**Problem**
Nothing but an exact copy of the data should be given.

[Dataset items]
------------------------------------------------

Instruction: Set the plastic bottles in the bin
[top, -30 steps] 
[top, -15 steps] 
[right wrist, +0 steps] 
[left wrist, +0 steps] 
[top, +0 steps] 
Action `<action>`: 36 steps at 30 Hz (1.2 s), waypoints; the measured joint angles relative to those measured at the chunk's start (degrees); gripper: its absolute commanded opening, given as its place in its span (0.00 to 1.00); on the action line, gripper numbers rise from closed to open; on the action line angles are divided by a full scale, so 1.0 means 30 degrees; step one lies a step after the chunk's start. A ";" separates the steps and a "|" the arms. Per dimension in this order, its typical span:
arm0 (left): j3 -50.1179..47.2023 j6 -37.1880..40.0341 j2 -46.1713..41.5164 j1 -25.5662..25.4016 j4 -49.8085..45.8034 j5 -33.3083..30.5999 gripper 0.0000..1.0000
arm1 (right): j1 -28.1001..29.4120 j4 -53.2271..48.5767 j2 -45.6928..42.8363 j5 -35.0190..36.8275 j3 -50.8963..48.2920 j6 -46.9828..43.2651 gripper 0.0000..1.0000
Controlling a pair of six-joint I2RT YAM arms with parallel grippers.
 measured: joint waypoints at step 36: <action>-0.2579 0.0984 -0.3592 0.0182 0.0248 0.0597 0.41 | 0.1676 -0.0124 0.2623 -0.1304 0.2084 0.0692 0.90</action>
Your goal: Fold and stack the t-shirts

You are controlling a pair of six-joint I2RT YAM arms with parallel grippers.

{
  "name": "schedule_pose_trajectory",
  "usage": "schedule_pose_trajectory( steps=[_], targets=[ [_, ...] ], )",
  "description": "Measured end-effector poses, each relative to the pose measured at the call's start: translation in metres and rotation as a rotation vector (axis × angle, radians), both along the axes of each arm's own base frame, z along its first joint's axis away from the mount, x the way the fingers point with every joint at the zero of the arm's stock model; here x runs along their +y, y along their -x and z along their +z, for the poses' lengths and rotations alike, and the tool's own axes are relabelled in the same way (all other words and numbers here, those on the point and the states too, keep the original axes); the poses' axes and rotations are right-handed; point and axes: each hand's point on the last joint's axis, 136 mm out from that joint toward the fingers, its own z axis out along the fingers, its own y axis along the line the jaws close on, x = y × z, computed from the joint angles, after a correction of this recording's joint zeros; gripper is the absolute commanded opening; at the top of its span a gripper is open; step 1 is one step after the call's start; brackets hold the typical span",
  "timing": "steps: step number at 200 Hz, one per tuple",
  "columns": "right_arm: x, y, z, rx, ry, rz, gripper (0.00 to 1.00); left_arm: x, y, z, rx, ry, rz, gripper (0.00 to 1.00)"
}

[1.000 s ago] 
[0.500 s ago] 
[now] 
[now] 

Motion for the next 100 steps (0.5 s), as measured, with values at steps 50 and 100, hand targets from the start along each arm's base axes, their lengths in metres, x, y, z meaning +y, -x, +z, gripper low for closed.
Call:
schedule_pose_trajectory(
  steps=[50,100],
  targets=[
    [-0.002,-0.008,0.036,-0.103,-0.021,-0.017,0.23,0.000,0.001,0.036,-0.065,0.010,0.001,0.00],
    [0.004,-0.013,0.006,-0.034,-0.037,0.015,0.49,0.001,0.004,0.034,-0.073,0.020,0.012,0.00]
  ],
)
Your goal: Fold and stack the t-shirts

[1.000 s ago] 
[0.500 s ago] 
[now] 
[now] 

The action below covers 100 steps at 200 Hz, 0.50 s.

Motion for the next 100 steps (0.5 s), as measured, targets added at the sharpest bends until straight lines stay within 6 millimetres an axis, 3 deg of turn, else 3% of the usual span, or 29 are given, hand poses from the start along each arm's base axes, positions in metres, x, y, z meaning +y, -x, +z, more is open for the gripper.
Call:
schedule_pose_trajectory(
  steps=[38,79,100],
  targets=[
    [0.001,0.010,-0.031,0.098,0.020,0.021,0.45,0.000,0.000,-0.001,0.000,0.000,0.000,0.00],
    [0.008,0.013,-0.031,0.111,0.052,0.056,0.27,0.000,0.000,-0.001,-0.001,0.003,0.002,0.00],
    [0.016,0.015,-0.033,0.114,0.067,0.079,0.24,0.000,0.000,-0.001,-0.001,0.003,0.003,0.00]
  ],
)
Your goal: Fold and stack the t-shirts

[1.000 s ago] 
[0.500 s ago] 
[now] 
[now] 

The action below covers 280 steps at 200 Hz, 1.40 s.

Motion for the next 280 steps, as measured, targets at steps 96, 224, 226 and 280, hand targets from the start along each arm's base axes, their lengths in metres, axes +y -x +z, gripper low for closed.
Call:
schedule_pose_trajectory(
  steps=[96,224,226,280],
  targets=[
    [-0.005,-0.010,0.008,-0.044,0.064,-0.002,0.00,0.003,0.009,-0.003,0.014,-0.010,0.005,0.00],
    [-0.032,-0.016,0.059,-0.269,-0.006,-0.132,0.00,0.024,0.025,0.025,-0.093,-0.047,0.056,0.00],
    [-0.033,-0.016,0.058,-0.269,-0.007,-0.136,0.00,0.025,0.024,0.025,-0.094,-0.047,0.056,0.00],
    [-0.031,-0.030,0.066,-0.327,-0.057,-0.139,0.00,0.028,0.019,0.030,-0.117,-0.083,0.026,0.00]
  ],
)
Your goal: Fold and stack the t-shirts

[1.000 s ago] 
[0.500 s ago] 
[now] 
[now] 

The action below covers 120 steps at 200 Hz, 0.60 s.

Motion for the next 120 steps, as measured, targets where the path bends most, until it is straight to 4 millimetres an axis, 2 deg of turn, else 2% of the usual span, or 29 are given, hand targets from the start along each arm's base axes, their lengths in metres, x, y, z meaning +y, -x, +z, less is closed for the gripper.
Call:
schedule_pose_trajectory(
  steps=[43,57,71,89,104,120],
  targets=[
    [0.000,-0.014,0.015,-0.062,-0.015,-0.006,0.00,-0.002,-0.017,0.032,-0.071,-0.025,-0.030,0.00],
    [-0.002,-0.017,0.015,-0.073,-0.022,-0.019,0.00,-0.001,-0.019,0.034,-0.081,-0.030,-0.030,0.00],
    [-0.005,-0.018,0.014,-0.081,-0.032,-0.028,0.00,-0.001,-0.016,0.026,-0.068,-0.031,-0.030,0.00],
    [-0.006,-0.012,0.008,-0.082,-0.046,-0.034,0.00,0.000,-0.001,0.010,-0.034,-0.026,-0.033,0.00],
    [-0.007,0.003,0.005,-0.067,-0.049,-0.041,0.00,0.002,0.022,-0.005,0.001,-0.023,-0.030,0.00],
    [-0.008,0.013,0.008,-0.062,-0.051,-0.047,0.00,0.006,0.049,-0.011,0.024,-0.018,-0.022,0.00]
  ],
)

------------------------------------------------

**Reply**
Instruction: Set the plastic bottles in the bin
[top, -30 steps] 
[top, -15 steps] 
[right wrist, +0 steps] 
[left wrist, +0 steps] 
[top, +0 steps] 
Action `<action>`: 36 steps at 30 Hz (1.2 s), waypoints; the measured joint angles relative to those measured at the chunk's start (degrees); gripper: its absolute commanded opening, given as its place in its span (0.00 to 1.00); on the action line, gripper numbers rise from closed to open; on the action line angles are divided by a full scale, so 1.0 means 30 degrees; step one lies a step after the chunk's start. A ";" separates the steps and a "|" the arms. Per dimension in this order, its typical span:
arm0 (left): j3 -50.1179..47.2023 j6 -37.1880..40.0341 j2 -46.1713..41.5164 j1 -25.5662..25.4016 j4 -49.8085..45.8034 j5 -33.3083..30.5999 gripper 0.0000..1.0000
arm1 (right): j1 -28.1001..29.4120 j4 -53.2271..48.5767 j2 -45.6928..42.8363 j5 -35.0190..36.8275 j3 -50.8963..48.2920 j6 -46.9828..43.2651 gripper 0.0000..1.0000
Controlling a pair of six-joint I2RT YAM arms with parallel grippers.
 measured: joint waypoints at step 36: <action>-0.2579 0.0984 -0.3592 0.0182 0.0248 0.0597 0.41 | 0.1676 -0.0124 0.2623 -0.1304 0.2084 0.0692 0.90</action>
Your goal: Fold and stack the t-shirts

You are controlling a pair of six-joint I2RT YAM arms with parallel grippers.

{
  "name": "schedule_pose_trajectory",
  "usage": "schedule_pose_trajectory( steps=[_], targets=[ [_, ...] ], )",
  "description": "Measured end-effector poses, each relative to the pose measured at the call's start: translation in metres and rotation as a rotation vector (axis × angle, radians), both along the axes of each arm's own base frame, z along its first joint's axis away from the mount, x the way the fingers point with every joint at the zero of the arm's stock model; here x runs along their +y, y along their -x and z along their +z, for the poses' lengths and rotations alike, and the tool's own axes are relabelled in the same way (all other words and numbers here, those on the point and the states too, keep the original axes); the poses' axes and rotations are right-handed; point and axes: each hand's point on the last joint's axis, 136 mm out from that joint toward the fingers, its own z axis out along the fingers, its own y axis along the line the jaws close on, x = y × z, computed from the joint angles, after a correction of this recording's joint zeros; gripper is the absolute commanded opening; at the top of its span a gripper is open; step 1 is one step after the call's start; brackets hold the typical span",
  "timing": "steps: step number at 200 Hz, one per tuple",
  "columns": "right_arm: x, y, z, rx, ry, rz, gripper (0.00 to 1.00); left_arm: x, y, z, rx, ry, rz, gripper (0.00 to 1.00)"
}

[1.000 s ago] 
[0.500 s ago] 
[now] 
[now] 

Motion for the next 100 steps (0.5 s), as measured, with values at steps 50 and 100, hand targets from the start along each arm's base axes, their lengths in metres, x, y, z meaning +y, -x, +z, gripper low for closed.
Call:
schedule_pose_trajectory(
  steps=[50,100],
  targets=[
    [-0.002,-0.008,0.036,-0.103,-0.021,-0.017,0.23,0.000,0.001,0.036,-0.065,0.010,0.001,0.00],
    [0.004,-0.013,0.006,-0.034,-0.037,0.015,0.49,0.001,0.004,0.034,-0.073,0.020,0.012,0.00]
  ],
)
Your goal: Fold and stack the t-shirts

[1.000 s ago] 
[0.500 s ago] 
[now] 
[now] 

The action below covers 100 steps at 200 Hz, 0.50 s.

Motion for the next 100 steps (0.5 s), as measured, targets added at the sharpest bends until straight lines stay within 6 millimetres an axis, 3 deg of turn, else 3% of the usual span, or 29 are given, hand poses from the start along each arm's base axes, positions in metres, x, y, z meaning +y, -x, +z, more is open for the gripper.
Call:
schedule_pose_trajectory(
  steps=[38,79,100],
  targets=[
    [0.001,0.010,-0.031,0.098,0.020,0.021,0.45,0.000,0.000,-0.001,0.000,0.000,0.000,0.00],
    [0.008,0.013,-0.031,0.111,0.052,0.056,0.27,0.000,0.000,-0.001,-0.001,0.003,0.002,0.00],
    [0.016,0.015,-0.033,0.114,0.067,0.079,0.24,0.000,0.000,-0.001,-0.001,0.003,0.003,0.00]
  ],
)
Your goal: Fold and stack the t-shirts

[1.000 s ago] 
[0.500 s ago] 
[now] 
[now] 

The action below covers 280 steps at 200 Hz, 1.40 s.

Motion for the next 280 steps, as measured, targets at steps 96, 224, 226 and 280, hand targets from the start along each arm's base axes, their lengths in metres, axes +y -x +z, gripper low for closed.
Call:
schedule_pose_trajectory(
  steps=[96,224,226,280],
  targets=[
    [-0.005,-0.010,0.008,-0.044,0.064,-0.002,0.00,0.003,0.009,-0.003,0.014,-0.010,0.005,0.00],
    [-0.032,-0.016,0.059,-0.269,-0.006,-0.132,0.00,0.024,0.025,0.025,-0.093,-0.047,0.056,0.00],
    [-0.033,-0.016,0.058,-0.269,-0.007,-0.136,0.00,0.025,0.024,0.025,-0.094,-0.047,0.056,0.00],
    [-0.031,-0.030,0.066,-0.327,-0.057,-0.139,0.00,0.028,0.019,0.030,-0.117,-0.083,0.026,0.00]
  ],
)
Your goal: Fold and stack the t-shirts

[1.000 s ago] 
[0.500 s ago] 
[now] 
[now] 

The action below covers 120 steps at 200 Hz, 0.60 s.

Motion for the next 120 steps, as measured, targets where the path bends most, until it is straight to 4 millimetres an axis, 2 deg of turn, else 2% of the usual span, or 29 are given, hand targets from the start along each arm's base axes, their lengths in metres, x, y, z meaning +y, -x, +z, less is closed for the gripper.
Call:
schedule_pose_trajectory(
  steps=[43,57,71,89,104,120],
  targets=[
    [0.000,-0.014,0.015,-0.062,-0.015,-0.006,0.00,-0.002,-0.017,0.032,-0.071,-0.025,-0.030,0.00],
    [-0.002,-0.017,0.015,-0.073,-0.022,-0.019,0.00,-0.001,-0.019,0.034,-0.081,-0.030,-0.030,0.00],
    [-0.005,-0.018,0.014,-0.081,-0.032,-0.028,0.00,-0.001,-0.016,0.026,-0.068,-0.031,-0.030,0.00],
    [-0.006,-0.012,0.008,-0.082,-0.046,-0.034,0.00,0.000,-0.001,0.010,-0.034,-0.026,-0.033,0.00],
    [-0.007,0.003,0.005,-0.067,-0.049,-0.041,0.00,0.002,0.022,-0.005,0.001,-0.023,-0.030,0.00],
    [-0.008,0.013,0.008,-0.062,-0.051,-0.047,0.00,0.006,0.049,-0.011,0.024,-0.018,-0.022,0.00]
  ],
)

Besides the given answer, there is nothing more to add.